Пробывши в безвестной отлучке три года, он воротился домой. Предсказание отца сбылось: беглец принес в пользу церкви около трехсот рублей. Это всех обрадовало и даже отчасти примирило с ним матушку. Все равно не минешь новый колокол покупать, и, если недостанет церковных денег, придется своих собственных добавлять, так вот Сатиров-то сбор и пригодится…
— Да ты бы пачпорт взял, да с ним бы свободно и ходил! — убеждала его барыня.
— Не возьму, сударыня, пачпорта. Не слуга я богу, коли у меня пачпорт в руках! — упорствовал Сатир.
Целую зиму после этого он выжил в Малиновце. Его не тревожили и даже отвели в нижнем этаже господского дома особую каморку, где он и сидел, словно осужденный на одиночное заключение. Там он, покуда было светло, занимался переписыванием «цветничков» (молитвенных сборников), располагая, по- видимому, продавать их в пользу церкви, а вечером, сидя без огня, пел духовные песни, отголоски которых нередко проникали и в господские комнаты. Отец не без удовольствия прислушивался к этому пению, но матушка при первых же звуках нетерпеливо восклицала: «Ну, завыл… песельник!» К пасхе он выпросил у тетеньки несколько крашеных яиц, вырезал по скорлупе перочинным ножом «Христос Воскресе» и роздал домочадцам.
С наступлением весны он опять исчез. На этот раз хотя уж не удивлялись, но без тревоги не обошлось. Родилось опасение, как бы его в качестве беспаспортного в Сибирь не угнали; чего доброго, таким родом он и совсем для «господ» пропадет.

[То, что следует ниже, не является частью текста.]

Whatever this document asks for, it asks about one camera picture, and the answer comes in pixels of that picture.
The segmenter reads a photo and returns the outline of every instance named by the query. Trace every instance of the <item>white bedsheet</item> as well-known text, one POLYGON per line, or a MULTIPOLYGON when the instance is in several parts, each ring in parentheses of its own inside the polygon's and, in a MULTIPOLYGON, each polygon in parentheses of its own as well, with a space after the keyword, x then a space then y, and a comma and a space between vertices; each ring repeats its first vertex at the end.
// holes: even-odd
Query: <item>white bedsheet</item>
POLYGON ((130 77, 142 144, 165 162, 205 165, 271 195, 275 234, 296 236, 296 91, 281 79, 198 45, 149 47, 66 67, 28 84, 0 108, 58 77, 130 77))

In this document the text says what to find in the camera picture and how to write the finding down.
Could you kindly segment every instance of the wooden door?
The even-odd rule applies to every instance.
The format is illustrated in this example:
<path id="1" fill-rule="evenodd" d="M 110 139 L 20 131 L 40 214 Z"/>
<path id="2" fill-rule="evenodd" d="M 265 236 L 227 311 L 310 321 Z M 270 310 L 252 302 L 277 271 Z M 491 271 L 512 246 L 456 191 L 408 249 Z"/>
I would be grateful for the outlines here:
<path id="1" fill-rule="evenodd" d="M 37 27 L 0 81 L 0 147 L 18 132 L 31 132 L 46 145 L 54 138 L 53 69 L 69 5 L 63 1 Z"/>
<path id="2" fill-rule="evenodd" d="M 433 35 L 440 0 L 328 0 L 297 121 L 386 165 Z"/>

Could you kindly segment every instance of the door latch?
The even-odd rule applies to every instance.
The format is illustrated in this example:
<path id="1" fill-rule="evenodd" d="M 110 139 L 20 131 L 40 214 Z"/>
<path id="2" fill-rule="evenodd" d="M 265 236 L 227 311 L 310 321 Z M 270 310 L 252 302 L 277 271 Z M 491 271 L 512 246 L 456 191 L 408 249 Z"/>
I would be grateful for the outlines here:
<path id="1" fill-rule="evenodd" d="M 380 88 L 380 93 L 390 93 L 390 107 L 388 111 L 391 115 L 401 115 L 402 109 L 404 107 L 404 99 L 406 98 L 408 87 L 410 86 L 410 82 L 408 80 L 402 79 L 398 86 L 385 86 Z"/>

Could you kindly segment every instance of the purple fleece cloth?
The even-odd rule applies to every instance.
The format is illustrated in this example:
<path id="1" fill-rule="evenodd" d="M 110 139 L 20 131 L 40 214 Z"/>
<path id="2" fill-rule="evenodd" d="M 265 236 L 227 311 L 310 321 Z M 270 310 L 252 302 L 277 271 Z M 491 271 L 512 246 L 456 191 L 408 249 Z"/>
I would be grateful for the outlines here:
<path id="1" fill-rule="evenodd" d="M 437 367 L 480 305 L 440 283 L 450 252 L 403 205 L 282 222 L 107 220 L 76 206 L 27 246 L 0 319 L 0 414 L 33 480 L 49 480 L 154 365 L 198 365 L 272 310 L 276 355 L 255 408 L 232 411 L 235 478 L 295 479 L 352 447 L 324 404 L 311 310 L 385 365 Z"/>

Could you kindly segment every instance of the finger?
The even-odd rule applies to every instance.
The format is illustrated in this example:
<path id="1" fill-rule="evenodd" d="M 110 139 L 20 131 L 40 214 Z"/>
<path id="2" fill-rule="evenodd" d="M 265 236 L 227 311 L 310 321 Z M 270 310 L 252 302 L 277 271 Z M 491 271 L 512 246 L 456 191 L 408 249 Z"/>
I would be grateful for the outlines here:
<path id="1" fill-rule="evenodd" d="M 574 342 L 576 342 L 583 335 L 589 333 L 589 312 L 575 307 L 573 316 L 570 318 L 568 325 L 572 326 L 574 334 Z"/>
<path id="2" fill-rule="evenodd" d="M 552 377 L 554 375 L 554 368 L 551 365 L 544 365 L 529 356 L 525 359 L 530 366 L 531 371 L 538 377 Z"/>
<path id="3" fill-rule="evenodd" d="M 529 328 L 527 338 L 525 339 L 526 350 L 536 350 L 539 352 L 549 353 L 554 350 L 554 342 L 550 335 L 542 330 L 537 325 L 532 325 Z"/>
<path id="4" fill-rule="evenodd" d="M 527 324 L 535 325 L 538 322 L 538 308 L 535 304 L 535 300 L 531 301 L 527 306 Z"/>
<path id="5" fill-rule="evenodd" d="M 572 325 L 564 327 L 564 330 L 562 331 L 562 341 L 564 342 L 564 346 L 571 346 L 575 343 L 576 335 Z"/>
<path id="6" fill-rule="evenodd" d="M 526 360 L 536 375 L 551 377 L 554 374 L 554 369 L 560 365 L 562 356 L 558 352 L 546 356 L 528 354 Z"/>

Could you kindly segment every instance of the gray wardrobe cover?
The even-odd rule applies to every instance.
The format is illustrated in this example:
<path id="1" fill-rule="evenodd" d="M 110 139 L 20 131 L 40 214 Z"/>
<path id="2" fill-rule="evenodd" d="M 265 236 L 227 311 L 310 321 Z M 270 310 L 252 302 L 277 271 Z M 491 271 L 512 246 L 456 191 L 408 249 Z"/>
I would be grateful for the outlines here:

— Тебе-то что! все равно, без пользы здесь жил! — убеждал матушку отец.
— С пользой или без пользы, а все-таки… — упорствовала матушка, не высказывая своей мысли вполне.
Возвратившись из второго побега, Сатир опять внес в церковь хороший вклад, но прожил дома еще менее прежнего и снова исчез. После этого об нем подали в земский суд явку и затем перестали думать.
Теперь он явился из третьего побега. Через час после объяснения с матушкой, на вопрос ее, куда девался Сатир, доложили, что он в свою каморку ушел.
— Ишь ведь, святоша, так прямо и прет! «Своя комната», вишь, у него есть! точно ему зараньше в господском доме квартира припасена! Не давать ему дров, пускай в холодной комнате живет!
Но это были только праздные слова. На дворе стоял сентябрь в конце, и сострадательные души, не спрашиваясь барыни, натаскали в Сатирову каморку щепы и истопили печку.
— Небойсь, опять, Сатир, весной убежишь? — любопытствовали дворовые.